At what point do you admit that your life has completely changed? I am now a fraud of my former self. I couldn’t feed a calf to save my life and it breaks my heart. I couldn’t make a dinner or stand in front of a home economics class. Attend a gym class; the idea is preposterous. I imagine addressing a conference would feel like an out of body experience.

The people around me look on with a mixture of love and confusion. They want to do and say the right things. They see that I am in a separate existence, a thing apart; partially broken, desperately trying to come back together.

I’m trying to steer myself through the nightmare of tough chemotherapy. Yes, there it is, the word is finally on the page. Now another word has to follow. Cancer has returned to my life. How blissful it had been to be without it. How wonderful to have a clear scan – no evidence of cancer, malignancy, tumour, or metastasised cancer.

Nearly three years ago, cancer entered my life. It was dealt with and gone. When my consultant oncologist pushed out my next scan to August, a nine-month gap between scans, I remember the struggle with emotions – on the one hand elation at the idea of moving away from cancer, and on the other panic. Did that panic set something off in me? If not, what did happen?

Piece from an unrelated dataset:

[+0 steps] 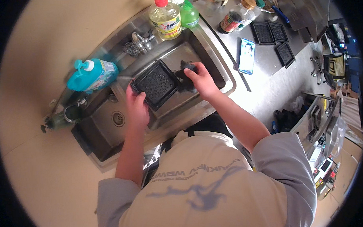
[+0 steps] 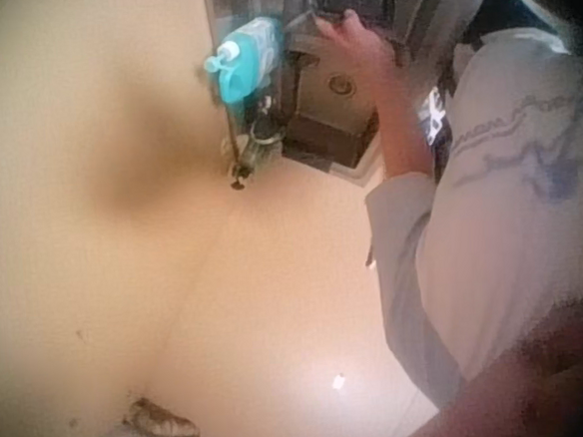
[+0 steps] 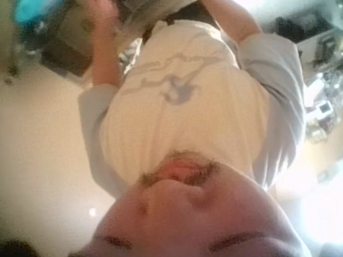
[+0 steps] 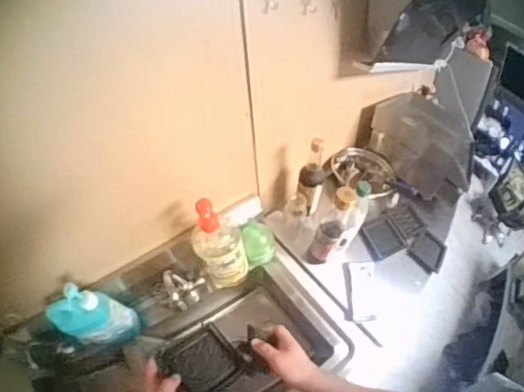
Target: The person washes a black textured tray under running water in a stainless steel sink, using a black cloth to scrub both sides. After rinsing, the tray is placed on the counter beside other trays. The person then rinses the cloth and turns off the tap.
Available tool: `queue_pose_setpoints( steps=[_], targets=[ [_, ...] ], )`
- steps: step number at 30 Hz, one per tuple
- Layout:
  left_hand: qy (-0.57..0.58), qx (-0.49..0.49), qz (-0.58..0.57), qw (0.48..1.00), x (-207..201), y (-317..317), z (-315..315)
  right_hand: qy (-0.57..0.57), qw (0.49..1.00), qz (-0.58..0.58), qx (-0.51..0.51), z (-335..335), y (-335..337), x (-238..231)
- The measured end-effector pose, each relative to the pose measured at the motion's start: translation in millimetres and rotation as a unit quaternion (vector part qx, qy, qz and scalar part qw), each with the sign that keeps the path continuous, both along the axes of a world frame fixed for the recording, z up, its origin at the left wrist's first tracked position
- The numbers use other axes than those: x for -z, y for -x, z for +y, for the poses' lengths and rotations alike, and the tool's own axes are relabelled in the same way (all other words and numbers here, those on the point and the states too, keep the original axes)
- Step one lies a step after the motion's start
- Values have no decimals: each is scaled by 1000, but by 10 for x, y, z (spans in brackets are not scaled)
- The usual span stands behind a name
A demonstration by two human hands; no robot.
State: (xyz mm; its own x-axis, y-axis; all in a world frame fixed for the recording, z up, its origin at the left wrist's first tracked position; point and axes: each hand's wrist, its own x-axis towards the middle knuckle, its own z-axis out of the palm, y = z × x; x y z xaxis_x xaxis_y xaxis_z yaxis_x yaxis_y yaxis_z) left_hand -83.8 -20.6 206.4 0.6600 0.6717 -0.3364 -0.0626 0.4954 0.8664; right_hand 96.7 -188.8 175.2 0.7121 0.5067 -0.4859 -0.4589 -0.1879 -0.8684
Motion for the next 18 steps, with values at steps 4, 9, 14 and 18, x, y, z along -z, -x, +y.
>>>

I guess this is the conundrum for doctors all the time. How far can one trust the science? So much more research is needed to understand the devious ways that cancer cells can multiply, finding pathways around the body that are still undetermined by science.

Change

I have often written on this page that life can change in a heartbeat. One day back in February, I dragged my arm while removing a feeder from a calf pen. It was a bit swollen.

In hindsight, that’s not what happened. My cancer had returned in a surreptitious way, starting with a small lump under my arm. We were busy. I forgot about my hurt arm until a few weeks later, I felt it again. Sickening panic rose in my chest. I showed it to Tim. “It’s not a bone Kay, It’s a lump.” That night, Tim said: “Show it to me again.”

I’m sure he too experienced the rising panic. Trying to get an appointment to be seen and be scanned is quite challenging. Our health system is under serious pressure. It manifests itself in sinister ways for patients; e-mails not read, phone calls not returned and waiting times for scans and consultations drag on.

Eventually, the cogs move, scans happen and the news goes one way or the other. The lump had become a tumour. It was now bigger. The next step was chemotherapy. The cycle is 21 days and I will have four cycles followed by surgery.

I wake during the night. The silence is deafening. I’m agitated. I want to go outside and scream but I’d have to go far away not to terrorise the household. Little Ricky would wonder what was wrong with his Granny! Diarmuid would probably not hear me due to his deafness. Tim and Julie would definitely wake. Dave might not. So instead I scream inwardly for my ordinary life to return.

Loving life

I love that life of farming, teaching, activism, writing, caring, gardening, cooking and even cleaning.

I adore spending time with Tim and my family, doing nice things, going nice places. I have so many truly wonderful friends. I love my garden and my music and going to a concert.

I missed Bruce Springsteen last week. My friends sent me clips and I cried for other times when I was with those friends. I cried for me and for Tim, I cried because my children Julie, D, Philip and Colm were hurting. I cried for my daughters in law, Aileen and Elaine and my son in law, David, for the turmoil I was bringing to their lives. I cried for my siblings. I just bloody cried and then I had to stop.

Now, I have a job to do. I have massive support to help me get it done. I am taking my own advice of getting through this, one day at a time. When that becomes overwhelming, I return to one hour at a time.